Figure 1. Early treatment with ARI-4175 induces regression in multiple tumor models and induces tumor-specific immunological memory.

(A) Female C57BL/6 mice were challenged subcutaneously with MB49 (1×10⁶ cells) on day 0 and treated with saline or 200 μg ARI-4175 by oral gavage on days 3-7 and 10-14. Two weeks of ARI-4175 treatment produced complete regression in all mice (n=7, p<0.001). Representative of 4 independent experiments. (B and C) Female C57BL/6 mice were challenged intramuscularly with the murine RMS lines, M3-9-M (1×10⁶ cells, n=10/group, representative of 3 independent experiments) or 76-9 (5×10⁵ cells, n=6/group, representative of 2 independent experiments) on day 0 and treated with saline or 200 μg ARI-4175 by oral gavage on days 3-7, 10-14, and 17-21. ARI-4175 induced regression in all mice challenged with M3-9-M (B) and in 3/6 mice challenged with 76-9 (C). (D) Female C57BL/6 mice were challenged with M3-9-M as in (B) and orally dosed with ARI-4175 on days 3-7. Treatment resumed on day 14 and continued on a schedule of 5 days treatment with 2 days rest until day 42 when the mice exhibited complete tumor regression. On day 56, mice were rechallenged with M3-9-M (5×10⁵ cells) in the opposite leg.

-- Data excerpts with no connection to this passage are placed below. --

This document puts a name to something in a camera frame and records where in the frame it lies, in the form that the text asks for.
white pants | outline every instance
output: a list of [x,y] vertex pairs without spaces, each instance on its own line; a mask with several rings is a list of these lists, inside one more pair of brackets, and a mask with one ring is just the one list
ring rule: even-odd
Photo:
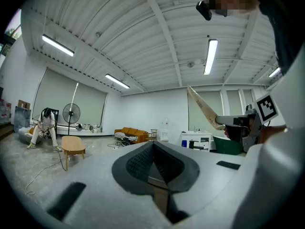
[[[35,126],[34,132],[33,132],[33,137],[31,139],[31,143],[36,144],[36,140],[39,136],[39,132],[41,131],[41,129],[38,126]],[[51,137],[52,137],[52,142],[53,142],[53,147],[57,147],[57,141],[56,141],[56,133],[54,130],[54,127],[50,130],[51,133]]]

person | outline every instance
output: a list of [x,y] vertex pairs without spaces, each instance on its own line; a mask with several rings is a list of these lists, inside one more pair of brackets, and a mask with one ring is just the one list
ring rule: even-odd
[[27,147],[27,149],[33,149],[36,148],[36,140],[37,137],[40,135],[40,132],[50,132],[52,142],[53,142],[53,150],[61,152],[61,148],[58,147],[57,141],[56,141],[56,133],[54,129],[55,125],[55,117],[53,112],[50,108],[45,108],[41,114],[39,115],[37,126],[35,126],[33,137],[30,141],[30,145]]
[[[304,30],[299,20],[302,0],[209,0],[210,9],[243,10],[251,12],[259,8],[269,18],[274,30],[275,55],[281,73],[285,75],[304,43]],[[261,130],[259,143],[286,129],[282,126],[268,126]],[[228,137],[227,128],[224,134]]]

white shirt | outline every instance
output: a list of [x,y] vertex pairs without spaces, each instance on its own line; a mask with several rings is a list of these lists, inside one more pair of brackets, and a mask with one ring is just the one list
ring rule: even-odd
[[[44,111],[42,112],[42,119],[43,119],[42,128],[43,129],[47,129],[49,126],[55,125],[55,116],[54,116],[53,112],[51,112],[51,115],[48,118],[44,117],[43,114],[44,114]],[[41,123],[41,115],[39,115],[38,121]]]

striped blanket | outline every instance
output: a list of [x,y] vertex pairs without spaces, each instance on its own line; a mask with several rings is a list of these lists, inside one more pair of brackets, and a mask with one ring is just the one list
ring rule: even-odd
[[125,134],[125,133],[123,133],[123,132],[117,132],[117,133],[115,133],[114,134],[114,137],[117,137],[117,138],[119,138],[119,139],[121,139],[121,140],[128,140],[128,141],[130,141],[130,142],[132,142],[132,141],[138,141],[138,137],[137,136],[134,136],[134,135],[128,135],[128,134]]

cardboard box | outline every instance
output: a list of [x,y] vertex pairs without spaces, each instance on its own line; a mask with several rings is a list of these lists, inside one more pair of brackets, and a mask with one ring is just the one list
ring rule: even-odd
[[25,101],[19,100],[18,101],[18,107],[20,108],[25,108],[25,109],[30,109],[30,103],[27,103]]

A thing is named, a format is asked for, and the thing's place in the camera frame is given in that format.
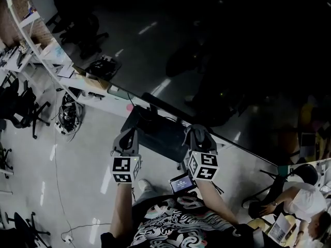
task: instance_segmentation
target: black t-shirt
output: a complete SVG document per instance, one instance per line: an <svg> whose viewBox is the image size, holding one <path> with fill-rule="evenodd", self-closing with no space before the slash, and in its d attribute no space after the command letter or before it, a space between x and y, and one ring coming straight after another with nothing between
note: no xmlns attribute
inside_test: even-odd
<svg viewBox="0 0 331 248"><path fill-rule="evenodd" d="M135 234L115 239L101 235L102 248L109 247L253 247L252 230L229 222L192 196L162 196L132 208Z"/></svg>

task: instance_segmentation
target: dark hair
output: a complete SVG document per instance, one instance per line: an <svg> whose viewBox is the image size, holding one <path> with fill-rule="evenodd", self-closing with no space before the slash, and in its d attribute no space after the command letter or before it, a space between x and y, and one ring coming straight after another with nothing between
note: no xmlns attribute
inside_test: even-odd
<svg viewBox="0 0 331 248"><path fill-rule="evenodd" d="M330 225L331 225L331 215L327 211L324 211L319 218L319 226L316 229L317 239L322 237L322 235L326 232L326 230L330 227Z"/></svg>

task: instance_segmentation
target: brick wall
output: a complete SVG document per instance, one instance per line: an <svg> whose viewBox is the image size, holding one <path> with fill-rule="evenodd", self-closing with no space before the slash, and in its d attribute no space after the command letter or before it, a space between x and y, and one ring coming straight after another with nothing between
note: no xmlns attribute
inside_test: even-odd
<svg viewBox="0 0 331 248"><path fill-rule="evenodd" d="M30 4L33 5L31 0L13 0L17 14L21 19L23 19L23 17L28 13L28 1L30 1ZM25 27L28 32L31 25L32 24ZM52 34L49 32L41 19L35 21L31 37L35 43L41 43L42 48L46 47L53 38ZM6 0L0 0L0 38L8 46L11 46L15 42L23 39L14 22L14 19L11 16Z"/></svg>

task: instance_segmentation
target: black and white cube
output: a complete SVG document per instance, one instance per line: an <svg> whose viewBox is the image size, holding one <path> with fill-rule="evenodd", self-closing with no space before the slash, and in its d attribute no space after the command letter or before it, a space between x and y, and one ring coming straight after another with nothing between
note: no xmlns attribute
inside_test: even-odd
<svg viewBox="0 0 331 248"><path fill-rule="evenodd" d="M112 157L112 175L117 183L133 183L141 169L139 157Z"/></svg>
<svg viewBox="0 0 331 248"><path fill-rule="evenodd" d="M219 169L217 155L193 151L188 167L194 179L213 181Z"/></svg>

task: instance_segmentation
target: silver laptop
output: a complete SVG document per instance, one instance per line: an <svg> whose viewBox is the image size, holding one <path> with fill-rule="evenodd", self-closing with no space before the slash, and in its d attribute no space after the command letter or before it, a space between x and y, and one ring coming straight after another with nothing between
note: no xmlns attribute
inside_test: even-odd
<svg viewBox="0 0 331 248"><path fill-rule="evenodd" d="M286 236L286 234L289 232L290 229L291 229L291 224L281 213L278 216L278 219L274 223L273 227L269 231L268 236L271 237L275 242L281 243L281 241L284 239L284 237Z"/></svg>

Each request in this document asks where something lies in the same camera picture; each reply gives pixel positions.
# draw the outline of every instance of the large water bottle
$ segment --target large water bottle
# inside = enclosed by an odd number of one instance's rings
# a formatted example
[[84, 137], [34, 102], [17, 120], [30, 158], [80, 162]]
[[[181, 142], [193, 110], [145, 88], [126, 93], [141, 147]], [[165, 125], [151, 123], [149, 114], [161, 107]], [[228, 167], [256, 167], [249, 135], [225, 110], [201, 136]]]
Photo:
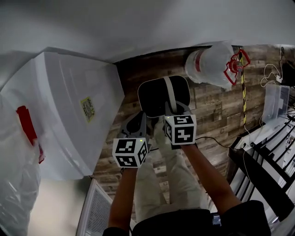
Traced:
[[[244, 54], [247, 63], [243, 66], [238, 59], [239, 53]], [[210, 83], [230, 90], [236, 84], [236, 76], [250, 59], [244, 50], [234, 54], [228, 42], [220, 42], [208, 49], [200, 49], [191, 53], [185, 64], [185, 71], [195, 83]]]

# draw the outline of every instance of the person's right arm
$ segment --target person's right arm
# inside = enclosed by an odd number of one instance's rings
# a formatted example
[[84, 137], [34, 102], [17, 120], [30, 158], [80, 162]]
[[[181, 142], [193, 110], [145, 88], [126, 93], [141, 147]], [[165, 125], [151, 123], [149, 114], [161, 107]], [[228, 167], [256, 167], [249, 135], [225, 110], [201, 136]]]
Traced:
[[242, 203], [235, 196], [226, 179], [211, 165], [196, 145], [182, 145], [181, 148], [220, 215]]

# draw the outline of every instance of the yellow and black striped tape
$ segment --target yellow and black striped tape
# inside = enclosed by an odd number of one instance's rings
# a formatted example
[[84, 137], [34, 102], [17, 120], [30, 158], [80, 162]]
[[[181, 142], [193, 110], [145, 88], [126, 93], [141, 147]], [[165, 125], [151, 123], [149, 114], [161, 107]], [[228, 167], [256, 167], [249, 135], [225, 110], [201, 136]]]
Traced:
[[[240, 52], [239, 53], [239, 59], [240, 62], [243, 65], [243, 55]], [[241, 82], [242, 82], [242, 89], [243, 89], [243, 102], [244, 102], [244, 106], [243, 106], [243, 111], [244, 111], [244, 125], [246, 124], [246, 86], [245, 86], [245, 75], [244, 75], [244, 69], [241, 72]]]

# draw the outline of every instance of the qr code
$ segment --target qr code
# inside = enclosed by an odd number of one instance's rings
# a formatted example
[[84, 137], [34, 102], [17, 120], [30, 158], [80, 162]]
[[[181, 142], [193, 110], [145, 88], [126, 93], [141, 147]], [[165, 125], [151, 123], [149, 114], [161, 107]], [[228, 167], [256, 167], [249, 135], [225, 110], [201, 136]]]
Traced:
[[81, 101], [81, 104], [82, 104], [82, 108], [86, 116], [86, 119], [88, 122], [90, 122], [95, 114], [91, 99], [89, 97], [85, 98], [84, 100]]

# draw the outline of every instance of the white strap
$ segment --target white strap
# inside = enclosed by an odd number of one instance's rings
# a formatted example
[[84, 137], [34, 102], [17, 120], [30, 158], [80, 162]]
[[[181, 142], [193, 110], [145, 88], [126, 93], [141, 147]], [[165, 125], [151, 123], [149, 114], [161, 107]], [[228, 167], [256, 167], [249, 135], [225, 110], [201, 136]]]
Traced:
[[174, 90], [173, 90], [171, 80], [170, 80], [170, 78], [168, 76], [165, 76], [164, 79], [165, 79], [165, 82], [166, 82], [166, 86], [167, 86], [167, 90], [168, 90], [168, 96], [169, 96], [172, 111], [174, 113], [177, 113], [177, 106], [176, 106]]

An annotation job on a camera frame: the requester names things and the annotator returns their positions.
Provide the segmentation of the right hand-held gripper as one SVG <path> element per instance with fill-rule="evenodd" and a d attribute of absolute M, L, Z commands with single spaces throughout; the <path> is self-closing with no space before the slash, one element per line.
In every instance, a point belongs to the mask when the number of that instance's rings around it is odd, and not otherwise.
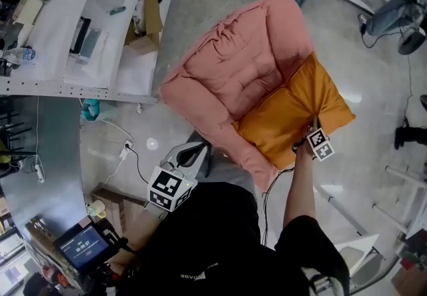
<path fill-rule="evenodd" d="M 308 143 L 313 153 L 313 159 L 317 159 L 319 162 L 325 161 L 335 153 L 328 136 L 320 127 L 318 116 L 314 117 L 311 130 L 306 131 L 302 140 L 294 144 L 292 153 L 296 155 L 297 149 L 304 143 Z"/>

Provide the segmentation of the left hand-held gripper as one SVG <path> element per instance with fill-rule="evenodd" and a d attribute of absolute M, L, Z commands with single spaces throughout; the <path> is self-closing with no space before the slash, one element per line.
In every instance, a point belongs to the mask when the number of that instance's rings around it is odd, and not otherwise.
<path fill-rule="evenodd" d="M 150 177 L 148 202 L 162 211 L 174 212 L 197 186 L 196 176 L 208 153 L 209 147 L 199 141 L 172 148 Z"/>

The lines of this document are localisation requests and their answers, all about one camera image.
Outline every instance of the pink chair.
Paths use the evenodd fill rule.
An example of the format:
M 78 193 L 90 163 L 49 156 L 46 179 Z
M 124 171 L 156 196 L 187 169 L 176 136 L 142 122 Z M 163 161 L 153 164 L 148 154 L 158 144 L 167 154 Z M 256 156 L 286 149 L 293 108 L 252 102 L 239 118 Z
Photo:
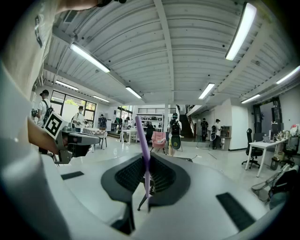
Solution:
M 159 148 L 158 149 L 158 152 L 159 152 L 159 150 L 162 148 L 163 151 L 164 151 L 164 154 L 165 154 L 165 142 L 166 142 L 165 133 L 153 132 L 151 139 L 152 139 L 152 149 L 151 149 L 151 151 L 153 150 L 153 148 Z

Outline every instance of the black office chair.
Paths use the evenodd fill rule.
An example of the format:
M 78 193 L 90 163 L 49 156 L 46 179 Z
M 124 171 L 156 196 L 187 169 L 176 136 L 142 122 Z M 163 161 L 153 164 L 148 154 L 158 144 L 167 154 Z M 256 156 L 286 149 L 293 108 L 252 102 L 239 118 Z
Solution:
M 153 132 L 155 131 L 155 128 L 152 126 L 152 125 L 149 125 L 149 127 L 147 127 L 147 131 L 146 131 L 146 141 L 147 143 L 149 141 L 152 141 L 152 135 L 153 135 Z
M 287 156 L 287 160 L 280 161 L 281 163 L 284 164 L 289 164 L 291 167 L 294 167 L 295 162 L 293 159 L 293 155 L 296 155 L 299 149 L 299 137 L 291 137 L 289 139 L 288 143 L 285 144 L 285 148 L 283 149 L 283 152 Z
M 248 138 L 248 147 L 247 147 L 247 150 L 246 150 L 246 154 L 247 156 L 249 155 L 249 151 L 250 151 L 250 144 L 252 142 L 252 137 L 251 137 L 251 133 L 252 133 L 252 130 L 250 128 L 248 128 L 247 130 L 247 138 Z M 251 159 L 250 159 L 250 163 L 251 163 L 251 166 L 249 167 L 249 169 L 251 169 L 252 167 L 252 164 L 255 164 L 255 165 L 258 165 L 258 162 L 256 160 L 254 160 L 254 157 L 257 158 L 258 156 L 261 156 L 263 154 L 263 150 L 261 149 L 258 149 L 258 148 L 252 148 L 252 151 L 251 151 Z

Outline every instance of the glossy floor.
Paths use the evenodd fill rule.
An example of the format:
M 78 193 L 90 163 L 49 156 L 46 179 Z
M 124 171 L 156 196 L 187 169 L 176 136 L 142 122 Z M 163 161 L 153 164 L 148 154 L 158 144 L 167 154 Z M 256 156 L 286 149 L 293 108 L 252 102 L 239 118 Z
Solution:
M 131 142 L 120 143 L 119 139 L 112 137 L 107 138 L 107 148 L 105 150 L 100 149 L 99 145 L 96 146 L 95 151 L 89 152 L 85 157 L 73 158 L 70 162 L 72 165 L 84 164 L 91 162 L 98 162 L 108 160 L 112 158 L 118 158 L 125 156 L 128 153 L 140 153 L 141 147 L 139 143 Z M 242 188 L 250 191 L 250 187 L 254 184 L 263 182 L 271 177 L 275 171 L 271 170 L 269 166 L 264 165 L 259 178 L 256 177 L 258 167 L 253 166 L 252 169 L 245 171 L 245 164 L 241 165 L 241 162 L 247 160 L 245 151 L 221 151 L 221 150 L 209 150 L 208 148 L 196 148 L 196 147 L 183 147 L 183 152 L 176 151 L 175 157 L 180 158 L 192 158 L 195 164 L 202 164 L 210 166 L 224 175 L 232 179 Z M 138 228 L 147 216 L 147 203 L 145 202 L 141 207 L 141 211 L 137 211 L 138 205 L 145 194 L 143 184 L 140 184 L 133 195 L 133 207 L 135 226 Z

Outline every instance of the sleeve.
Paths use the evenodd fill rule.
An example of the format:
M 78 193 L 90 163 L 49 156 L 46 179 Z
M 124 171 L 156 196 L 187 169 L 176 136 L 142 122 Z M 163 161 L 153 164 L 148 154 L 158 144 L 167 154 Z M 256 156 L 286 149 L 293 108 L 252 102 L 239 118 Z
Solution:
M 43 110 L 43 104 L 42 104 L 42 101 L 39 102 L 37 109 L 38 109 L 38 110 L 41 110 L 41 111 Z

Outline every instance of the staircase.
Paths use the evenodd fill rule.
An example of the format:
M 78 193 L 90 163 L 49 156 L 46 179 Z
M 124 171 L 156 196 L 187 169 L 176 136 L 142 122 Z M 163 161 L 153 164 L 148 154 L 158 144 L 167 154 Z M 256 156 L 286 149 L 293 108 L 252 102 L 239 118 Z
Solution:
M 179 116 L 179 121 L 182 124 L 182 131 L 180 133 L 181 136 L 193 138 L 193 132 L 191 126 L 188 121 L 188 117 L 185 114 Z

With no further treatment following rechallenge, ARI-4175-treated survivors exhibited initial tumor growth followed by rejection, indicative of immunological memory, whereas M3-9-M grew rapidly in naïve controls. * p<0.05, ***p<0.01 Representative of 2 independent experiments. (E) Rag1-/- mice were challenged with M3-9-M (1×10⁵ cells, n=5/group) and treated with saline or 200 μg ARI-4175 by oral gavage on days 3-7 and 10-14 as in figure (B).